To test whether coiled-coil formation in the Unc104 neck region is required for processivity, we used a mutant in which two hydrophobic residues in the first predicted heptad repeat were changed to charged residues [Ile362 to Glu362 and Leu365 to Lys365 (I362E/L365K) (Fig. 2A)] (13, 18). This neck destabilization mutation in U653-GFP and U403-Kstalk2-GFP decreased the velocity of microtubule gliding to closer to that of U371-GFP (Fig. 2B), suggesting conversion to a monomer mechanism. Consistent with this idea, this mutation abolished the unidirectional movement of single U403-Kstalk2-GFP molecules, which instead showed diffusional movement with a small plus-end–directed bias (Fig. 2C). This mutation had no effect on the gliding velocity of U371-GFP (Fig. 2B), indicating that the catalytic core was not affected. These observations reveal that coiled-coil formation in the neck region is required for head-head coordination in an Unc104 dimer, as is true for conventional kinesin.

Figure 2

A neck coiled-coil destabilizing mutation inhibits the fast velocity and processivity of Unc104. (A) Sequence alignments of human conventional kinesin and C. elegans Unc104 reveal a putative neck coiled-coil sequence in Unc104 (a and d positions of heptad repeats are shown).
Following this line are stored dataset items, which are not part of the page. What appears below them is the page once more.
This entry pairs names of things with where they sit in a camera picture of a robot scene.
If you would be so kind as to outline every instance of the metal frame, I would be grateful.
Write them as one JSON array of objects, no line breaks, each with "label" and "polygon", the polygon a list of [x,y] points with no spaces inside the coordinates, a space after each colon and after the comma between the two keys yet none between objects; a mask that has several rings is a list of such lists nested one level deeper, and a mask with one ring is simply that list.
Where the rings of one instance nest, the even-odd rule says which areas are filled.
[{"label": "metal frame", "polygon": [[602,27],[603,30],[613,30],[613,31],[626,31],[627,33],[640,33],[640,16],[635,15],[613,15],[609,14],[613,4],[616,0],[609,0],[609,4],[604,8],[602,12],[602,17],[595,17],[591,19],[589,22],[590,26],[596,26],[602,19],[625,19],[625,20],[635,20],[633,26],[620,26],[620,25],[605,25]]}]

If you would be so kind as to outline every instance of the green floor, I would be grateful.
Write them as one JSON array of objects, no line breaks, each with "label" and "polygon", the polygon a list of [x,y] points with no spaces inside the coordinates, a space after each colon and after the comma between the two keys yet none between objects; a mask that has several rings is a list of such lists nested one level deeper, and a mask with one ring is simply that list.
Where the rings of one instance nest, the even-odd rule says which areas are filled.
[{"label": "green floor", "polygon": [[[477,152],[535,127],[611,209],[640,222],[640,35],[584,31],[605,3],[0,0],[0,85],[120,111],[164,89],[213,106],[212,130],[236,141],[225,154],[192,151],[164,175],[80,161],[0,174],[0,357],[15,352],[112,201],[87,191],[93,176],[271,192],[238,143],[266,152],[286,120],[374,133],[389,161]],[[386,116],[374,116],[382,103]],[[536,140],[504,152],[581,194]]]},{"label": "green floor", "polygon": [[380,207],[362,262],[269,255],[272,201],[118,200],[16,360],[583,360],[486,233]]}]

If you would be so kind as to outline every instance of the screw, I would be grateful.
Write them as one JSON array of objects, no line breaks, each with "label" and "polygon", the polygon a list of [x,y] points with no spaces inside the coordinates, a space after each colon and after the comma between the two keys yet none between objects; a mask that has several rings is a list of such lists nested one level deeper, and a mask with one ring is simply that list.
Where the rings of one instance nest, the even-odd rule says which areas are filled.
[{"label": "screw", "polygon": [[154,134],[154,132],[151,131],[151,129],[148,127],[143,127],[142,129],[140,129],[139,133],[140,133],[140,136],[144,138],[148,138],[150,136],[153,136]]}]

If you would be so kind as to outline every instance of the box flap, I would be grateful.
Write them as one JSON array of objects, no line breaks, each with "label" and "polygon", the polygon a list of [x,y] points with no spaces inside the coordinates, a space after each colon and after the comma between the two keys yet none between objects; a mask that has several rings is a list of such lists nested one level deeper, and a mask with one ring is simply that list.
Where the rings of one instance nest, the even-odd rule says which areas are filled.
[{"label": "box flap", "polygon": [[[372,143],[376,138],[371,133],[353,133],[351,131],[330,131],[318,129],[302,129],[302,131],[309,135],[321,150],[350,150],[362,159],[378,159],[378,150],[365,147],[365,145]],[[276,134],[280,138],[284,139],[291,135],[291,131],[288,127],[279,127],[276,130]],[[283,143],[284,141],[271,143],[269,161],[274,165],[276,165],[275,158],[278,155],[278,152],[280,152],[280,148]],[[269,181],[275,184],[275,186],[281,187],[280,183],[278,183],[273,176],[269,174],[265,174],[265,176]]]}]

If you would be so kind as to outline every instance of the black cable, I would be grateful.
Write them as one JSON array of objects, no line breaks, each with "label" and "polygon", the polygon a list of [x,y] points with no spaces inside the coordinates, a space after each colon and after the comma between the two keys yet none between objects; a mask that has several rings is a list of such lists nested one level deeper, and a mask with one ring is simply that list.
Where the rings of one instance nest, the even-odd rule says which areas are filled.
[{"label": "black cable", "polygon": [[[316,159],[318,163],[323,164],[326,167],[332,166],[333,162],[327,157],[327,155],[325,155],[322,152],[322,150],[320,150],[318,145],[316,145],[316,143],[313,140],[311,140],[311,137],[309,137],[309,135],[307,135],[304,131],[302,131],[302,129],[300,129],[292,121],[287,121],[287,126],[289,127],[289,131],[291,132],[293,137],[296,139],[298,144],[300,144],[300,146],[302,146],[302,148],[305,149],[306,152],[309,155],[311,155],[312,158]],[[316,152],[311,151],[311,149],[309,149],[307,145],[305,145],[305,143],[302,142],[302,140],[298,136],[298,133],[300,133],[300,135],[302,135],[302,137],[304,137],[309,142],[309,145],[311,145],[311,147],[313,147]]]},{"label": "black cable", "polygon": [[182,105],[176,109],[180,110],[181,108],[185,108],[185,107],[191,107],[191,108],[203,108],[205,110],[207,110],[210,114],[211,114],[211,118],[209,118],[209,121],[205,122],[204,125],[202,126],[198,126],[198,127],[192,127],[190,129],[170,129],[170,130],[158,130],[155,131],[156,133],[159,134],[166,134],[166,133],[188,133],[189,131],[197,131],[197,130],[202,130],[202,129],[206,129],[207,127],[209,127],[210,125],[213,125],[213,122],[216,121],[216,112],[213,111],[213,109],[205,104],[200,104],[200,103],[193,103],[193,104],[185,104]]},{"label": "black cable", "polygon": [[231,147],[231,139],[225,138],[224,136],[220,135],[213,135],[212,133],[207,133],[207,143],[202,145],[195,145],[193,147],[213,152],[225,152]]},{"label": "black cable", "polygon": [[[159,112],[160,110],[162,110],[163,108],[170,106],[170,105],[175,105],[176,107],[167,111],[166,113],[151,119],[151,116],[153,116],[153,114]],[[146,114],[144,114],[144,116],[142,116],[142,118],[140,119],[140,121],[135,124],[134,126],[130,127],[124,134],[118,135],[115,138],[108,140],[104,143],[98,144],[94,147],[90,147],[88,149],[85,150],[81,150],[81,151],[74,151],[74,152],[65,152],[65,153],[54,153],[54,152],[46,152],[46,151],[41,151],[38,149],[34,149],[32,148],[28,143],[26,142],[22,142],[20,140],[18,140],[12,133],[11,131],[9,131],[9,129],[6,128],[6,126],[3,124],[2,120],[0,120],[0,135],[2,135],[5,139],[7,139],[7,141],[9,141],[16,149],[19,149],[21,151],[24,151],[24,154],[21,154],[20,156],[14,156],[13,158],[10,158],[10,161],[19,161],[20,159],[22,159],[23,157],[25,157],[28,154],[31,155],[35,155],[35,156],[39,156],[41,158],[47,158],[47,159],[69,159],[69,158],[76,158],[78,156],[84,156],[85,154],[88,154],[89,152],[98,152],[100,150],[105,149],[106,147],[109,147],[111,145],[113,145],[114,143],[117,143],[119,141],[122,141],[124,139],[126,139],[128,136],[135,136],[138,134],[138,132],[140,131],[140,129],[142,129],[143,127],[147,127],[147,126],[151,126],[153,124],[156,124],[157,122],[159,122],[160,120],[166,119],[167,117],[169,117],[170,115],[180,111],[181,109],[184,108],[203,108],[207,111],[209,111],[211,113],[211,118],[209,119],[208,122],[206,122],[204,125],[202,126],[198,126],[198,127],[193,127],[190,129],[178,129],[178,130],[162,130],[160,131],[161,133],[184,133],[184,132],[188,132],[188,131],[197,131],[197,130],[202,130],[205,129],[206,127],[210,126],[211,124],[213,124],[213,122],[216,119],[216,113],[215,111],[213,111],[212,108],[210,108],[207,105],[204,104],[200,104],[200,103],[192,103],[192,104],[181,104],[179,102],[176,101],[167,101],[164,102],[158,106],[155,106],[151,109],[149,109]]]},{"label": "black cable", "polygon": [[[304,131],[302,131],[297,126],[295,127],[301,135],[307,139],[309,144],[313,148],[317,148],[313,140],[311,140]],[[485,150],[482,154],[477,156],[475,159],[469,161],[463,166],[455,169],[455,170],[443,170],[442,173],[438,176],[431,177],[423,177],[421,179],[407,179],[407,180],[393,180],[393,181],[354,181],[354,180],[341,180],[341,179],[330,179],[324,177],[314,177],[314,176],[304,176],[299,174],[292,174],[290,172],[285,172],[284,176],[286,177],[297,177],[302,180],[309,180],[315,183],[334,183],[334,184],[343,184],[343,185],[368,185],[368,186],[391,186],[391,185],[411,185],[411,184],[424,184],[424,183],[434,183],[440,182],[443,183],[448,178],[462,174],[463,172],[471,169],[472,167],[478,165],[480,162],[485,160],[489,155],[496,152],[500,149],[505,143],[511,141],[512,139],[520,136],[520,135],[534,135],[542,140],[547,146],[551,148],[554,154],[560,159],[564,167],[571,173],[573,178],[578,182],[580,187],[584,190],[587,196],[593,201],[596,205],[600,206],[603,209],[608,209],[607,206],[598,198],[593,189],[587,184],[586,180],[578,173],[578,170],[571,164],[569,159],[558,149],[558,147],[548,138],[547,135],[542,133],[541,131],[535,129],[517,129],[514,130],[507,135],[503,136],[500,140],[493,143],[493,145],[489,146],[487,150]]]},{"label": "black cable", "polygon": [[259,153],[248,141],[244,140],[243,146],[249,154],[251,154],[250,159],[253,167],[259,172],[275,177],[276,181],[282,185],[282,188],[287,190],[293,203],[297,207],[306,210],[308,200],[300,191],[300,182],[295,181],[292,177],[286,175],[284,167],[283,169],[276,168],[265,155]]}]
Single-letter abbreviations for the amino acid residues are as follows: A, Ala; C, Cys; D, Asp; E, Glu; F, Phe; G, Gly; H, His; I, Ile; K, Lys; L, Leu; M, Met; N, Asn; P, Pro; Q, Gln; R, Arg; S, Ser; T, Thr; V, Val; W, Trp; and Y, Tyr. (B) Single-molecule velocities, run lengths [derived from the Gaussian fit shown in (C)], and microtubule-gliding velocities of the neck destabilizing mutation (I362E/L365K) are shown in the constructs depicted in Fig. 1A. (C) Kymograph of U403-Kstalk2-GFP I362E/L365K showing diffusional movements (left) and run length distributions of U403-Kstalk2-GFP without and with I362E/L365K mutation (14) (right).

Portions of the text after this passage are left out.